Problem statement ->
Taking the line with "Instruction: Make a" as the start, reproduce every line until the records end, exactly and with nothing added.

Data to process ->

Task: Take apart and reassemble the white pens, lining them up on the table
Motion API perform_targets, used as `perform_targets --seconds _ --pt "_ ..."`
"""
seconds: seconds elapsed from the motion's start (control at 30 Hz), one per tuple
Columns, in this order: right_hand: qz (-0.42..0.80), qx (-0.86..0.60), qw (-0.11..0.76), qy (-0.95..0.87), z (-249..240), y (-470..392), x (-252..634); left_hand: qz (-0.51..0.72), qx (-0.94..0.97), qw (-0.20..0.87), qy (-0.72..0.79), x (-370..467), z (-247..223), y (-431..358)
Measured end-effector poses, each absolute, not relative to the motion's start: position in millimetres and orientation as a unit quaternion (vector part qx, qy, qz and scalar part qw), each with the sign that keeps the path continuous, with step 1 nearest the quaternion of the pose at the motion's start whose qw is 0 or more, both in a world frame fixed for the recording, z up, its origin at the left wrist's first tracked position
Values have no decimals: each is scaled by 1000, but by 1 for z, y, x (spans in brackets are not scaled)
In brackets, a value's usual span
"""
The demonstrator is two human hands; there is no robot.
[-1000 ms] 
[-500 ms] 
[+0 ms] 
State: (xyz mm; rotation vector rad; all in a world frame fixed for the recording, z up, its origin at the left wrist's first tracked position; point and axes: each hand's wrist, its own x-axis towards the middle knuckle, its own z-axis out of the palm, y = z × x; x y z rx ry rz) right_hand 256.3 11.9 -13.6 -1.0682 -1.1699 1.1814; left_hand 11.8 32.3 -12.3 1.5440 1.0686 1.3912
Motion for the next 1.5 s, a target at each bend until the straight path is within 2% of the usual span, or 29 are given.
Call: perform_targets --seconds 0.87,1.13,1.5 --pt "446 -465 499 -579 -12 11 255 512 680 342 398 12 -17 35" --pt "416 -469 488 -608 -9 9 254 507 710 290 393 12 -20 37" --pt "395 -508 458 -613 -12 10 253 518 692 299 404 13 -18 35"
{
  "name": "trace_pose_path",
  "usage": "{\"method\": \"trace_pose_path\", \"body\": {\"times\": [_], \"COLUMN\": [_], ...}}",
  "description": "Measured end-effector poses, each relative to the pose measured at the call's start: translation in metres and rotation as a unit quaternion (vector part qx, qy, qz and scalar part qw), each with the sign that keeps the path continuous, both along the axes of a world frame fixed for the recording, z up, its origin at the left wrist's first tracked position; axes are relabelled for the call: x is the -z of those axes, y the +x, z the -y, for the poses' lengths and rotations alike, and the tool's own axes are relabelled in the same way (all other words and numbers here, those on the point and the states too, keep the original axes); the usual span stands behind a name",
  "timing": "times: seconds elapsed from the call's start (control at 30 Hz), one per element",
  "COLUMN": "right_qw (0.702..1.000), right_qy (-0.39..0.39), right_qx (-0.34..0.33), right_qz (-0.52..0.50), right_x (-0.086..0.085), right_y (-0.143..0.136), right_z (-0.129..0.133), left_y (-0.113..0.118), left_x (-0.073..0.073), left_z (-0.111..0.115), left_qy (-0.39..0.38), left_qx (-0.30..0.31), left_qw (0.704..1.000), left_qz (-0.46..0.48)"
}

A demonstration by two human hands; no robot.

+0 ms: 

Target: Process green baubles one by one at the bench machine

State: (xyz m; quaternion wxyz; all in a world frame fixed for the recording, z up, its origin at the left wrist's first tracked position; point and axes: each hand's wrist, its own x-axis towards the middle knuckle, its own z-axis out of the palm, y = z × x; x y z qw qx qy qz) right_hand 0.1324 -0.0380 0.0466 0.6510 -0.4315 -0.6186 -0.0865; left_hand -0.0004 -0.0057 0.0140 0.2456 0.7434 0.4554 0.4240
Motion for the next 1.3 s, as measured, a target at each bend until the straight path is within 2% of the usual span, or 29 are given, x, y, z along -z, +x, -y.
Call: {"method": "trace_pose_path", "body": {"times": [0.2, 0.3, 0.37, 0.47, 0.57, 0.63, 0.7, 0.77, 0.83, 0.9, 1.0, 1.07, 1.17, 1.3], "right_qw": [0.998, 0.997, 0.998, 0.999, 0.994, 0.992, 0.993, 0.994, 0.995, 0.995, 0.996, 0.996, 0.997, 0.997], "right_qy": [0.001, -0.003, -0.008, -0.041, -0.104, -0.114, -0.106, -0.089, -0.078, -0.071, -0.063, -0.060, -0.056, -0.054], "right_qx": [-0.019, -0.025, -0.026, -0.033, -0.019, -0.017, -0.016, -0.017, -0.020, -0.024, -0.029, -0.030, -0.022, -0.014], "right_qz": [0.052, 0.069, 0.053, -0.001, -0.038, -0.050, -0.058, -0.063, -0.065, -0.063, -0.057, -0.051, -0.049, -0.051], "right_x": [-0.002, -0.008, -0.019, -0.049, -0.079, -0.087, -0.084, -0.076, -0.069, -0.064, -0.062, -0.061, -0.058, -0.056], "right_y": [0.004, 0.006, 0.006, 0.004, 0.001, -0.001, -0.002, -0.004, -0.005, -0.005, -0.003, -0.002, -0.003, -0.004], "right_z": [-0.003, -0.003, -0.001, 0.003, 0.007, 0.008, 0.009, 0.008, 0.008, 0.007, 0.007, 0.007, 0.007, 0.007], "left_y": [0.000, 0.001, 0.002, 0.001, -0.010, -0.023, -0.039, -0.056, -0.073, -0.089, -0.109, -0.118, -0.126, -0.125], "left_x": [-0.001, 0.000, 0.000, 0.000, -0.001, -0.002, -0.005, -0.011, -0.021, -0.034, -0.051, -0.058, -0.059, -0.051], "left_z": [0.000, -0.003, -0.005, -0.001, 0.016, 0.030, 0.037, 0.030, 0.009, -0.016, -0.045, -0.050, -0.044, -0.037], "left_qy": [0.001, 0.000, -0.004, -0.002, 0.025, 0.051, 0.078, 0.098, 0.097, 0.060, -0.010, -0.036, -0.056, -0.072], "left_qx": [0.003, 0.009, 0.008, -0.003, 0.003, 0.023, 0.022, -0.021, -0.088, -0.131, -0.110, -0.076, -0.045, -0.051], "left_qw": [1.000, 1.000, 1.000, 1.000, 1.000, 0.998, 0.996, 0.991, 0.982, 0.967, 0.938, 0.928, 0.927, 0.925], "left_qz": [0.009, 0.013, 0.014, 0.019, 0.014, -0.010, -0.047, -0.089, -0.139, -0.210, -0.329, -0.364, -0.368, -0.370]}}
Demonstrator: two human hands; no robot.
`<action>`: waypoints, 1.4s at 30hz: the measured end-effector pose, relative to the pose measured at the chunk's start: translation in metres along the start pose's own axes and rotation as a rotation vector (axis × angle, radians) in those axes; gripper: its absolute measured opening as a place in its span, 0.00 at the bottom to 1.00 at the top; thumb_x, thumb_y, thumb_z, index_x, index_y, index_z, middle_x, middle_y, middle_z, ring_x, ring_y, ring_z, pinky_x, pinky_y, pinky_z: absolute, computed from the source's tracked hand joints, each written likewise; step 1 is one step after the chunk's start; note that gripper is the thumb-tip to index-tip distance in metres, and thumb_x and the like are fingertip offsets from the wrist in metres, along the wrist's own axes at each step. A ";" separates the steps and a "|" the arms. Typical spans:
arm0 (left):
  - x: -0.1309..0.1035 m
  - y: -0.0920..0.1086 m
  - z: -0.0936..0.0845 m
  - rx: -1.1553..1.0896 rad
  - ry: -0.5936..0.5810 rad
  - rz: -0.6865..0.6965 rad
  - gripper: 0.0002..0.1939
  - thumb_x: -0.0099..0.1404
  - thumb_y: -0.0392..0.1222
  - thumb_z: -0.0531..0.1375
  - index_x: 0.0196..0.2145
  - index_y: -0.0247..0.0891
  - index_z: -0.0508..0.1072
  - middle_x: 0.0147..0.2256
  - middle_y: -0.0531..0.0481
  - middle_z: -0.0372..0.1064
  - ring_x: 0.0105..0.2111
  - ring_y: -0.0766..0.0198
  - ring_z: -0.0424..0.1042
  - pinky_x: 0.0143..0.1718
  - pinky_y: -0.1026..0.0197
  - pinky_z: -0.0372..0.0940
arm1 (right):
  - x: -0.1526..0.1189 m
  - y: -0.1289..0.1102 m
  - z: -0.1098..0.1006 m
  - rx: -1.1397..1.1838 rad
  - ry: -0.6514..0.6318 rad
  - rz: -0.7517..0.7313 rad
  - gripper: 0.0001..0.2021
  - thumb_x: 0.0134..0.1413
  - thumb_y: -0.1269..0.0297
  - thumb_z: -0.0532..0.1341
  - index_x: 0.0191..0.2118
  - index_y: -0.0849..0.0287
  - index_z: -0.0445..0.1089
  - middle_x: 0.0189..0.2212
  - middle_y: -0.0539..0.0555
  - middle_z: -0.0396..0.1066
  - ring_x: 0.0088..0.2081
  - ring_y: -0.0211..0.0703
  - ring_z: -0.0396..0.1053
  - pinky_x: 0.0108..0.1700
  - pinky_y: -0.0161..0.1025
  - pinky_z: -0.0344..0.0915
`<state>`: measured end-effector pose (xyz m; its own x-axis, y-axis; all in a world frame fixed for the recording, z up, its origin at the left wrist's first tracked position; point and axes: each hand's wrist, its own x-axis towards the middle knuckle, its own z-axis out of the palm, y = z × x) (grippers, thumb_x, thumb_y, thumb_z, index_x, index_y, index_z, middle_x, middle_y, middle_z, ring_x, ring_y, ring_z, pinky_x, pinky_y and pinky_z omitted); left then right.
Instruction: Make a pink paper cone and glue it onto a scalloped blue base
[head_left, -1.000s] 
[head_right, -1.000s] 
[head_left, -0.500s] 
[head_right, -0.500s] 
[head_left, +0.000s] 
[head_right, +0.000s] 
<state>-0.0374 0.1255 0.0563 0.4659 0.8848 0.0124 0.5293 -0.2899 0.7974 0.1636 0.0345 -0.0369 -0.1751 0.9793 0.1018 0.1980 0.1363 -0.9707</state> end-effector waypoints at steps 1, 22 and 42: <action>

Answer box ->
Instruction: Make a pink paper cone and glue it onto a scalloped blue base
[head_left, -1.000s] 
[head_right, -1.000s] 
[head_left, -0.500s] 
[head_right, -0.500s] 
[head_left, +0.000s] 
[head_right, +0.000s] 
<state>-0.0374 0.1255 0.0563 0.4659 0.8848 0.0124 0.5293 -0.2899 0.7974 0.1636 0.0345 -0.0369 -0.1751 0.9793 0.1018 0.1980 0.1363 -0.9707</state> end-effector waypoints at steps 1, 22 and 42: <action>

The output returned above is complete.